## Your instructions
A complete, exact copy of the records below is the required result.

## Provided records
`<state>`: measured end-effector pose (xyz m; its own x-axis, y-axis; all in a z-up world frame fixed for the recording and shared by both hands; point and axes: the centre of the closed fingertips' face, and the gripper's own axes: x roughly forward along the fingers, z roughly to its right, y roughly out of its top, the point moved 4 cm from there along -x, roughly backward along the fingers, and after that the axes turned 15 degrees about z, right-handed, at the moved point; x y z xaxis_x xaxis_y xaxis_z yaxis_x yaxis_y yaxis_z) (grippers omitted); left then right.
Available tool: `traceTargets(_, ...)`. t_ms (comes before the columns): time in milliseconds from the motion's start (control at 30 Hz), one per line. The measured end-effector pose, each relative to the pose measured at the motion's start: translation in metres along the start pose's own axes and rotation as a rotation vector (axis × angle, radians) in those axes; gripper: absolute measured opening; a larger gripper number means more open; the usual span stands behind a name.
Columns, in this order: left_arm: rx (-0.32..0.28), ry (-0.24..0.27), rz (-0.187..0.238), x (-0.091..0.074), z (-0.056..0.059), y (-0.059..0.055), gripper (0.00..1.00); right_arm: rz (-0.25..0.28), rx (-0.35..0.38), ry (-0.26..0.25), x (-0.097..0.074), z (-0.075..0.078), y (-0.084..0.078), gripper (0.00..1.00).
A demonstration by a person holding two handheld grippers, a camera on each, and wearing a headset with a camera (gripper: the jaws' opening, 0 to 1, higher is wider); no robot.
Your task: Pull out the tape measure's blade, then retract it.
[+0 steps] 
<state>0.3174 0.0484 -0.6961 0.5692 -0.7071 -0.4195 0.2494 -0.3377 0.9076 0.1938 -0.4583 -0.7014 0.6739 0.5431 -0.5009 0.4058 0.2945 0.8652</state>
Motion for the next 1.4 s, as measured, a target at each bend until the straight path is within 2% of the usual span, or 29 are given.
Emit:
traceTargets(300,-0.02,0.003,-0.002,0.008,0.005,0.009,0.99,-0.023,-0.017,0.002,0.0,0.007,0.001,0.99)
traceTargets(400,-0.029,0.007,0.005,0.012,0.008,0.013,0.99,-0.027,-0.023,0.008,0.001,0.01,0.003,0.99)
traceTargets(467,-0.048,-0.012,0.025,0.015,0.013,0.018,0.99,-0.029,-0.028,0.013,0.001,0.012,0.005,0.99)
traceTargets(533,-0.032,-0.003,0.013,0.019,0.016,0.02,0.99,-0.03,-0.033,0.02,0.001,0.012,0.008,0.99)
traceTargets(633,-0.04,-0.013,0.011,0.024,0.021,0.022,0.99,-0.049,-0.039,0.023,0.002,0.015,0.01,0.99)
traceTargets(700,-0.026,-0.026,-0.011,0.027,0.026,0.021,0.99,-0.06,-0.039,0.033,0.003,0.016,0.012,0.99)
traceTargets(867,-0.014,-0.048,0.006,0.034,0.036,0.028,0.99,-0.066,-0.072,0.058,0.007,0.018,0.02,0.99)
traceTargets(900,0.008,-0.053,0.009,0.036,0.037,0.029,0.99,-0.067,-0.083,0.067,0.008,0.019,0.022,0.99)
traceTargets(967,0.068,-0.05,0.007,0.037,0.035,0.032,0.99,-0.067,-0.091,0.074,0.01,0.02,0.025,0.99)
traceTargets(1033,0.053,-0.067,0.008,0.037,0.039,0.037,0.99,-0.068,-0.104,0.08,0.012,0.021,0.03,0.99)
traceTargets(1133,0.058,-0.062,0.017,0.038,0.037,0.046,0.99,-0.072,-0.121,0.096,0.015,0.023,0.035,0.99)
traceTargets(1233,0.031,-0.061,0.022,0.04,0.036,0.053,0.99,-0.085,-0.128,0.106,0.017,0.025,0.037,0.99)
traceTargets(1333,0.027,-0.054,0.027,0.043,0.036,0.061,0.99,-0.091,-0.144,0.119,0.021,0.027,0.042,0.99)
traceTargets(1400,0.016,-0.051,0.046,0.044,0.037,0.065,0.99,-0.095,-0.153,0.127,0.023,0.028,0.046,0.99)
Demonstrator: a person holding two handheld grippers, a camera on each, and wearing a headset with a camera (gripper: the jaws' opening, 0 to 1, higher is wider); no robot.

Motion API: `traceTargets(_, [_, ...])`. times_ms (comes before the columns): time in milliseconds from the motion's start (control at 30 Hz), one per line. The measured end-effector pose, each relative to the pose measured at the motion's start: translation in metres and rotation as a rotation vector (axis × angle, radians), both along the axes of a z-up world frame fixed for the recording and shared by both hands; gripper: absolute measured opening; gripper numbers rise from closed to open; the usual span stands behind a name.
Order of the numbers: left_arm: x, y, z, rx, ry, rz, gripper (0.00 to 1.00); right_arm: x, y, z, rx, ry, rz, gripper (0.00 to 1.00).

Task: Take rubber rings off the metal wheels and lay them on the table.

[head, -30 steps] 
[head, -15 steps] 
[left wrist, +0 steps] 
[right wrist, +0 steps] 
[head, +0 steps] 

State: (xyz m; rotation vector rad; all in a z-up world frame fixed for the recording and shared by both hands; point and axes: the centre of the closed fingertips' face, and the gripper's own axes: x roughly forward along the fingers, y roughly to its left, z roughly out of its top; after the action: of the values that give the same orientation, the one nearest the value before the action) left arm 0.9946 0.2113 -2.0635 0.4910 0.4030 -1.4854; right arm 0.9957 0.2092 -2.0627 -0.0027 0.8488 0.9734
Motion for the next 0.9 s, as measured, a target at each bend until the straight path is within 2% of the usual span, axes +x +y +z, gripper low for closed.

## Exercise solution
`<state>`: measured end-effector pose (xyz m; its own x-axis, y-axis; all in a z-up world frame fixed for the recording and shared by both hands; point and axes: the centre of the closed fingertips' face, and the gripper's own axes: x roughly forward along the fingers, z roughly to its right, y roughly out of its top, the point moved 4 cm from there along -x, roughly backward along the fingers, and after that the axes turned 15 degrees about z, right-handed, at the moved point; x y z xaxis_x xaxis_y xaxis_z yaxis_x yaxis_y yaxis_z) (grippers omitted); left then right.
Available tool: `traceTargets(_, ...)`. t_ms (comes before the columns): time in milliseconds from the motion's start (control at 30 Hz), one per line. The measured end-effector pose, each relative to the pose measured at the motion's start: translation in metres along the start pose's own axes and rotation as a rotation vector (axis × angle, radians) in those axes; gripper: absolute measured opening; a larger gripper number means more open; the usual span stands behind a name.
Columns, in this order: left_arm: rx (-0.32..0.28), ry (-0.24..0.27), rz (-0.187..0.238), x (-0.091..0.074), z (-0.056..0.059), y (-0.059..0.055), gripper (0.00..1.00); right_arm: rz (-0.25..0.28), rx (-0.35..0.38), ry (-0.26..0.25), x (-0.097..0.074), z (-0.075..0.078), y (-0.084..0.078), gripper (0.00..1.00).
A demonstration by a person holding two handheld grippers, a camera on each, and wearing a headset with a camera (gripper: the jaws' opening, 0 to 1, higher is wider); no robot.
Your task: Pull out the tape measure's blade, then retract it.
[+0 steps] 
<state>0.3174 0.0484 -0.6961 0.5692 -0.7071 -0.4195 0.2494 -0.3377 0.9076 0.1938 -0.4583 -0.7014 0.6739 0.5431 -0.5009 0.4058 0.2945 0.8652</state>
Motion for the next 1.4 s, as measured, a target at each bend until the straight path is within 2% of the usual span, or 29 are given.
Emit:
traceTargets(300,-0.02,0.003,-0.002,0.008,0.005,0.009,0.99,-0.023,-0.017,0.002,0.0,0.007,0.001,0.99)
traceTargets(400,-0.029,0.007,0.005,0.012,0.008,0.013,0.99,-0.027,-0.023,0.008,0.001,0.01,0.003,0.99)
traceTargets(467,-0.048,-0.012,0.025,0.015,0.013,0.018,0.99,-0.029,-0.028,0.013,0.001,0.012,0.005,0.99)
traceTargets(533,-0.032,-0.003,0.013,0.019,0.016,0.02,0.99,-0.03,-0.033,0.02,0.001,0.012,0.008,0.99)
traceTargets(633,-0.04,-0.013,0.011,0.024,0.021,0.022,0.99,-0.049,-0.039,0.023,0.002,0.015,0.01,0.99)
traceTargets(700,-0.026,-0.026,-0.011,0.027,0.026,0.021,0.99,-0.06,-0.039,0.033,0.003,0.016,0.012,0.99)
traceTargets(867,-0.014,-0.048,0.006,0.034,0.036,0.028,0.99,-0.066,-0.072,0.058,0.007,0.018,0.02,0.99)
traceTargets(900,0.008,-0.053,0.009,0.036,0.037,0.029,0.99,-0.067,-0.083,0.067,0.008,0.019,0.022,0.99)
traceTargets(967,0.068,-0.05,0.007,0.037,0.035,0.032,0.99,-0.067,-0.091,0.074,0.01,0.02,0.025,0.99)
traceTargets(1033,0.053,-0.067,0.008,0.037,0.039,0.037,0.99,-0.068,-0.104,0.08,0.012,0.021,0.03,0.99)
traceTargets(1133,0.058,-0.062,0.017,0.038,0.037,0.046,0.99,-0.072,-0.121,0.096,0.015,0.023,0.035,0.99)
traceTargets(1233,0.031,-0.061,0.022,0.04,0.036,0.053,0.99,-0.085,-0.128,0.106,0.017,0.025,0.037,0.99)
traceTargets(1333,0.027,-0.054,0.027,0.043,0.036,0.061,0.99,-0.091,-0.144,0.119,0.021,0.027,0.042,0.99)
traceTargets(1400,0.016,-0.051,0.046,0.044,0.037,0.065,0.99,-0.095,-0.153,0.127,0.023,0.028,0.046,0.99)
Demonstrator: a person holding two handheld grippers, a camera on each, and wearing a headset with a camera (gripper: the jaws' opening, 0 to 1, higher is wider); no robot.

Motion API: `traceTargets(_, [_, ...])`. times_ms (comes before the columns): time in milliseconds from the motion's start (control at 30 Hz), one per line. The measured end-effector pose, each relative to the pose measured at the motion's start: translation in metres and rotation as a rotation vector (axis × angle, radians), both along the axes of a z-up world frame fixed for the recording and shared by both hands; gripper: absolute measured opening; gripper numbers rise from closed to open; the usual span stands behind a name.
Order of the numbers: left_arm: x, y, z, rx, ry, rz, gripper (0.00 to 1.00); right_arm: x, y, z, rx, ry, rz, gripper (0.00 to 1.00).

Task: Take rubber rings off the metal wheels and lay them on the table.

[head, -30 steps] 
[head, -15 steps] 
[left wrist, +0 steps] 
[right wrist, +0 steps] 
[head, +0 steps] 

State: (xyz m; rotation vector rad; all in a z-up world frame fixed for the recording and shared by both hands; point and axes: the centre of the closed fingertips' face, and the gripper's own axes: x roughly forward along the fingers, y roughly to its left, z roughly out of its top; after the action: of the values that give the same orientation, the one nearest the value before the action) left arm 0.9946 0.2113 -2.0635 0.4910 0.4030 -1.4854; right arm 0.9957 0.2092 -2.0627 -0.0027 0.8488 0.9734
Motion for the next 0.9 s, as measured, a target at each bend until the straight path is within 2% of the usual span, axes +x +y +z, gripper low for closed.

That wraps up the exercise.